And so neighborhoods of Baltimore are facing altogether different reckonings after Mr. Gray’s death. In mostly black communities like Sandtown-Winchester, where some of the most destructive rioting played out last week, residents are hoping businesses will reopen and that the police will change their strategies. But in mostly white areas like Canton and Locust Point, some residents wonder what role, if any, they should play in reimagining stretches of Baltimore where they do not live.

“Most of the people are kind of at a loss as to what they’re supposed to do,” said Dr. Richard Lamb, a dentist who has practiced in the same Locust Point office for nearly 39 years. “I listen to the news reports. I listen to the clergymen. I listen to the facts of the rampant unemployment and the lack of opportunities in the area. Listen, I pay my taxes. Exactly what can I do?”

And in Canton, where the restaurants have clever names like Nacho Mama’s and Holy Crepe Bakery and Café, Sara Bahr said solutions seemed out of reach for a proudly liberal city.

“I can only imagine how frustrated they must be,” said Ms. Bahr, 36, a nurse who was out with her 3-year-old daughter, Sally. “I just wish I knew how to solve poverty. I don’t know what to do to make it better.”

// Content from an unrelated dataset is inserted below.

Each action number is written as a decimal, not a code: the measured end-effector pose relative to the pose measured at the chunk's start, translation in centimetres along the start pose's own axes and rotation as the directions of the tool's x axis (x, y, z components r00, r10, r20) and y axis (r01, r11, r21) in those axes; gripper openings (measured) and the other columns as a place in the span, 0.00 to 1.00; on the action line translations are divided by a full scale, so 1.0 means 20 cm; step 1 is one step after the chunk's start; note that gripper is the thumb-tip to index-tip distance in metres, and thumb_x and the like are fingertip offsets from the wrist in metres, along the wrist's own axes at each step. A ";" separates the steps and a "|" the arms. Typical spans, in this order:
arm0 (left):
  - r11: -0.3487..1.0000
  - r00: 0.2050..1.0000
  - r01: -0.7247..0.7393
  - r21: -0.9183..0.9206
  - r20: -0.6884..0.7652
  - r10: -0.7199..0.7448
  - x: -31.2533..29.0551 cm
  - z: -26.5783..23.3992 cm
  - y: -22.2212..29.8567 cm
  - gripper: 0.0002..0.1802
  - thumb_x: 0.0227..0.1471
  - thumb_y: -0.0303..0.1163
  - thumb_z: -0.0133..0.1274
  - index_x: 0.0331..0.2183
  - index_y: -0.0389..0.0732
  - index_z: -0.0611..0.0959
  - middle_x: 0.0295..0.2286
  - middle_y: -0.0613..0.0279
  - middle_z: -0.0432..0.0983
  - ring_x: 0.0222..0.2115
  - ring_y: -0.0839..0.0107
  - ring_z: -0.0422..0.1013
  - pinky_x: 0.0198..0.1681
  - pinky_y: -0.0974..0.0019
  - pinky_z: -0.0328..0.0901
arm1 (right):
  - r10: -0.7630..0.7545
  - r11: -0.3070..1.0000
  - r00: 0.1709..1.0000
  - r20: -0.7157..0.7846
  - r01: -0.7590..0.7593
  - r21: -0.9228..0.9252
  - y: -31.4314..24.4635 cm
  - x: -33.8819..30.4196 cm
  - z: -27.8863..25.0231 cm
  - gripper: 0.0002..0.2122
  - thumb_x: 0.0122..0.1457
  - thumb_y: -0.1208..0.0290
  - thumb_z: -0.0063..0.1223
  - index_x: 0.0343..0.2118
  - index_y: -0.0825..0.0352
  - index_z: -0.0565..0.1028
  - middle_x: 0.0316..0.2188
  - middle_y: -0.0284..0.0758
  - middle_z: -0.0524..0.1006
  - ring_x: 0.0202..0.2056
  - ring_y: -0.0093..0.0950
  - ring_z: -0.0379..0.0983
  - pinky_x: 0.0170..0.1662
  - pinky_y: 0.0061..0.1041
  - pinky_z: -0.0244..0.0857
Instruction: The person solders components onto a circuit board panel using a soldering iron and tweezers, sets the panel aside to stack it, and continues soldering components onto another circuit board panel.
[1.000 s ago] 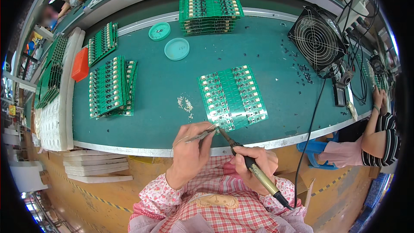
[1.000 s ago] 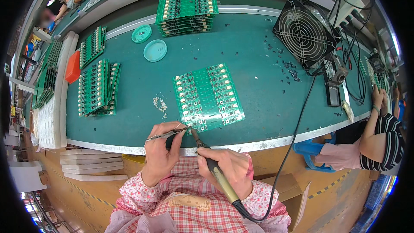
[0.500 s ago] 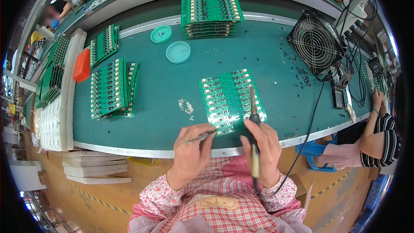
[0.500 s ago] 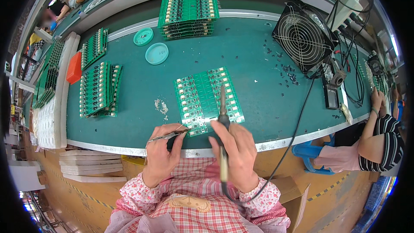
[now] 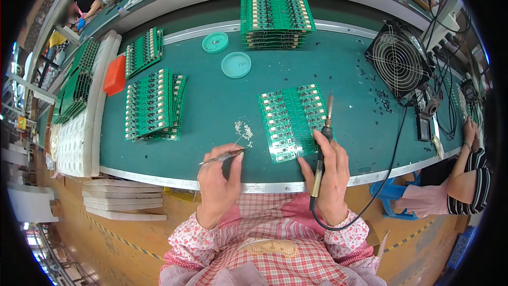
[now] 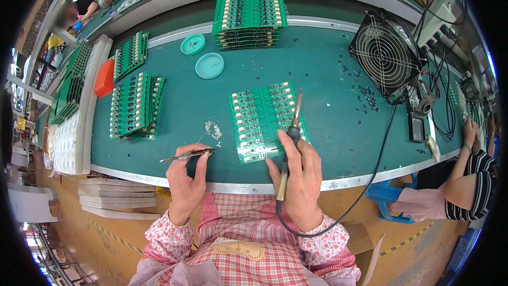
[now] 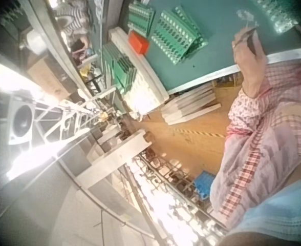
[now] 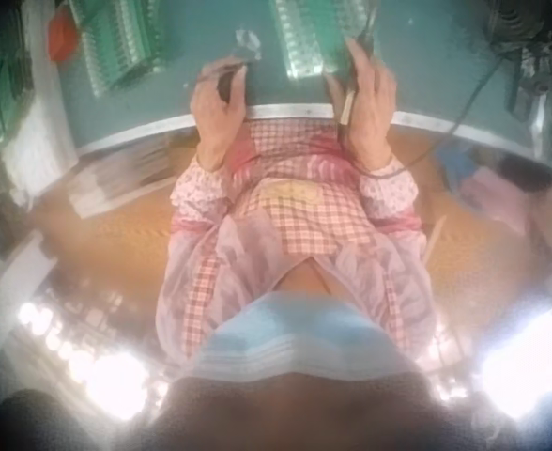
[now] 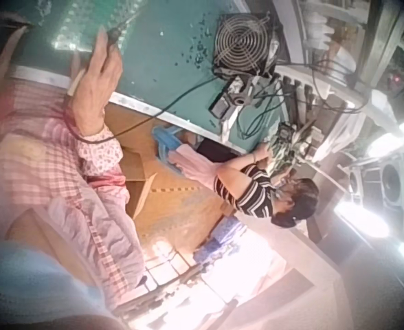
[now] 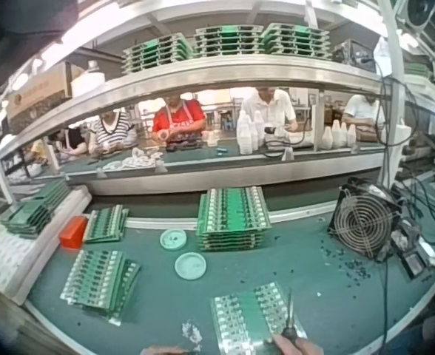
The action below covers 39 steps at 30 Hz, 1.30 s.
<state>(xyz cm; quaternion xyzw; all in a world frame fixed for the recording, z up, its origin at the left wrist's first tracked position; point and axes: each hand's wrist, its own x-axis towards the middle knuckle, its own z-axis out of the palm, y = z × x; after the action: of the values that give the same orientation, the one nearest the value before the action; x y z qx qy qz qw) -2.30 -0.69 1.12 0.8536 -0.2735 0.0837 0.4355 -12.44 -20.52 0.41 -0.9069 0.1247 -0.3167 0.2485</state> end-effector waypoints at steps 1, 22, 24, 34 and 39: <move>1.000 1.000 0.001 0.003 -0.002 -0.001 0.00 0.00 0.00 0.06 0.55 0.19 0.56 0.37 0.33 0.81 0.36 0.56 0.78 0.35 0.63 0.76 0.41 0.68 0.68 | -0.002 1.000 1.000 0.001 0.002 0.004 0.01 0.00 0.00 0.33 0.46 0.75 0.71 0.59 0.61 0.71 0.45 0.45 0.72 0.45 0.42 0.71 0.48 0.35 0.66; 1.000 1.000 0.002 0.023 0.018 -0.002 0.02 0.04 -0.01 0.07 0.55 0.19 0.57 0.38 0.35 0.81 0.36 0.58 0.79 0.33 0.65 0.75 0.38 0.67 0.68 | -0.009 0.999 0.997 -0.083 0.013 0.048 0.03 -0.03 -0.01 0.29 0.46 0.79 0.69 0.55 0.67 0.73 0.40 0.47 0.73 0.39 0.42 0.72 0.43 0.34 0.68; 1.000 1.000 -0.007 0.016 0.012 0.007 0.02 0.04 -0.01 0.07 0.55 0.19 0.57 0.38 0.35 0.81 0.35 0.58 0.79 0.33 0.66 0.75 0.38 0.68 0.68 | -0.009 0.999 0.996 -0.084 0.012 0.046 0.03 -0.03 -0.01 0.30 0.46 0.79 0.69 0.55 0.67 0.73 0.40 0.47 0.73 0.39 0.42 0.72 0.43 0.34 0.68; 0.998 0.999 -0.042 0.044 0.020 0.042 0.03 0.04 0.00 0.06 0.55 0.19 0.57 0.37 0.35 0.81 0.35 0.58 0.79 0.33 0.65 0.75 0.38 0.67 0.68 | -0.022 0.998 0.995 -0.102 0.029 0.064 0.04 -0.04 -0.02 0.28 0.46 0.80 0.69 0.54 0.69 0.73 0.40 0.46 0.74 0.39 0.41 0.72 0.42 0.33 0.69; 0.998 0.997 -0.061 0.009 0.039 0.061 0.00 0.05 0.05 0.06 0.53 0.19 0.57 0.36 0.34 0.82 0.36 0.56 0.80 0.35 0.62 0.76 0.39 0.65 0.69 | -0.008 0.986 0.986 -0.166 0.036 0.164 0.05 -0.05 -0.02 0.22 0.48 0.83 0.65 0.49 0.70 0.75 0.35 0.42 0.77 0.35 0.37 0.74 0.39 0.31 0.69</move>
<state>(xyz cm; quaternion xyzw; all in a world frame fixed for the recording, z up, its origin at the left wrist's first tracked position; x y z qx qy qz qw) -2.85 -1.89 1.21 0.8486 -0.3072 0.0818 0.4229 -13.57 -21.13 -0.27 -0.8548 0.1079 -0.4028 0.3089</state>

The day of unrest and the overwhelmingly peaceful demonstrations that followed led to hundreds of arrests, often for violations of the curfew imposed on the city for five consecutive nights while National Guard soldiers patrolled the streets. Although there were isolated instances of trouble in Canton, the neighborhood association said on its website, many parts of southeast Baltimore were physically untouched by the tumult.

Tensions in the city bubbled anew on Monday after reports that the police had wounded a black man in Northwest Baltimore. The authorities denied those reports and sent officers to talk with the crowds that gathered while other officers clutching shields blocked traffic at Pennsylvania and West North Avenues.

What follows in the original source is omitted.